Some docker images depend on other local images, meaning that you have to build the images they depend on first. For example berenslab/datajoint requires an existing image berenslab/deeplearning.

Otherwise they typically depend on remote images, e.g. berenslab/deeplearning, you typically do not want to build a container from scratch. If you want to create a new docker file and its respective image, first have a look at how the files are structured in https://github.com/eulerlab/docker.

  • Then create a folder that is or includes your username within your-docker-folder, e.g. your-docker-folder/inewton
  • Within create a folder with a name that describes your image, e.g. your-docker-folder/inewton/deeplearning
  • To create the image from this dockerfile call docker build -t inewton/deeplearning ./inewton/deeplearning to have an image name everyone else on this node can interpret.
  • Sometimes you may want to save this image to a tar file on your harddrive for reproducibility using docker save image_name
  • If you just want to build the standard images (no debugging etc.), it makes sense to use --no-cache to save space on the node and don't store intermediate images from the build steps

Creating an image from a container

Sometimes you install things not using a docker file but within a container. While this should be avoided when it can be, sometimes this is very useful. If you have done so, you may want to create an image from your container, to be able to reuse it. Make sure to document what changes you have done to your container if it was anything non trivial.

To create an image of the container first do the following to create an image:

  • docker commit your_container_name
  • docker tag id_of_the_just_created_container your_image_name

Saving an image to your harddrive

To save an image call: docker save some_image_name > some_filename.tar

This will create a tar file of you docker image.

Copying an image to another note

If you want to copy an image to another node you can do the following:

  • sshto a node with an image you want
  • cdto some folder you created for docker images
  • docker save some_image_name > some_filename.tar
  • ssh to another node
  • cd to the same folder again with the docker images
  • docker load --input some_filename.tar

Basic usage of containers

Install packages in running containers

Typically you want to add all (python etc) packages you will need to your Dockerfile before creating your Docker image.
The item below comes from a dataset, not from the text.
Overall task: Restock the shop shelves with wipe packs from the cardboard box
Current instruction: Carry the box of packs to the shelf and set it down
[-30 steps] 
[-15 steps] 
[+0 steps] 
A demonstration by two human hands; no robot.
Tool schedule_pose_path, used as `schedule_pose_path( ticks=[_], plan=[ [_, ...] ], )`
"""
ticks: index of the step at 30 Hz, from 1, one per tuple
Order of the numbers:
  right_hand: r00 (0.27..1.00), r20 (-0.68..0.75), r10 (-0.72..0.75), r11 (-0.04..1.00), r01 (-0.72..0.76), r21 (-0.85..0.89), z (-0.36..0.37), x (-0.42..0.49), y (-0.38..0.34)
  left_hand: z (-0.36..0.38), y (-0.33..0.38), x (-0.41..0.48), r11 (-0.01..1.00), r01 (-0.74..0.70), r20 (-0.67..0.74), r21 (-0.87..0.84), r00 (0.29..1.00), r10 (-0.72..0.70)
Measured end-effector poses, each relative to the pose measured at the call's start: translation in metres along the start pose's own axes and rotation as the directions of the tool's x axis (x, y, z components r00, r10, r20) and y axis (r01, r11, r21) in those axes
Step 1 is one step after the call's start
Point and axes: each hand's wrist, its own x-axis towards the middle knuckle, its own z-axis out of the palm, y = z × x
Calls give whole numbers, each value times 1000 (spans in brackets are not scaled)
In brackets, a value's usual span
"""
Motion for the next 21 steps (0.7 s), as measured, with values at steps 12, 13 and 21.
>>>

In practice however, you might want to install packages in running containers, to extent their functionality.

To do this execute you docker container:

docker exec -u username -ti container_name bash

Inside your docker container, you almost always want to install packages using sudo, because then they will be installed in the container only, and not in your home directory which will then be visible in other containers too, e.g.:

sudo pip install numpy

Trouble shooting

To check which python and pip version you are using type python -V and pip -V. The pip python version should match your python version, and if not, set an alias or always use pip3 (not recommended).

Inside your notebooks you can run !python -V and check if the versions are matching.

pip list -v lists all packages and their installation locations. Verify that packages you only want inside you docker containers are not installed in you home directory.

pip check checks for broken dependencies.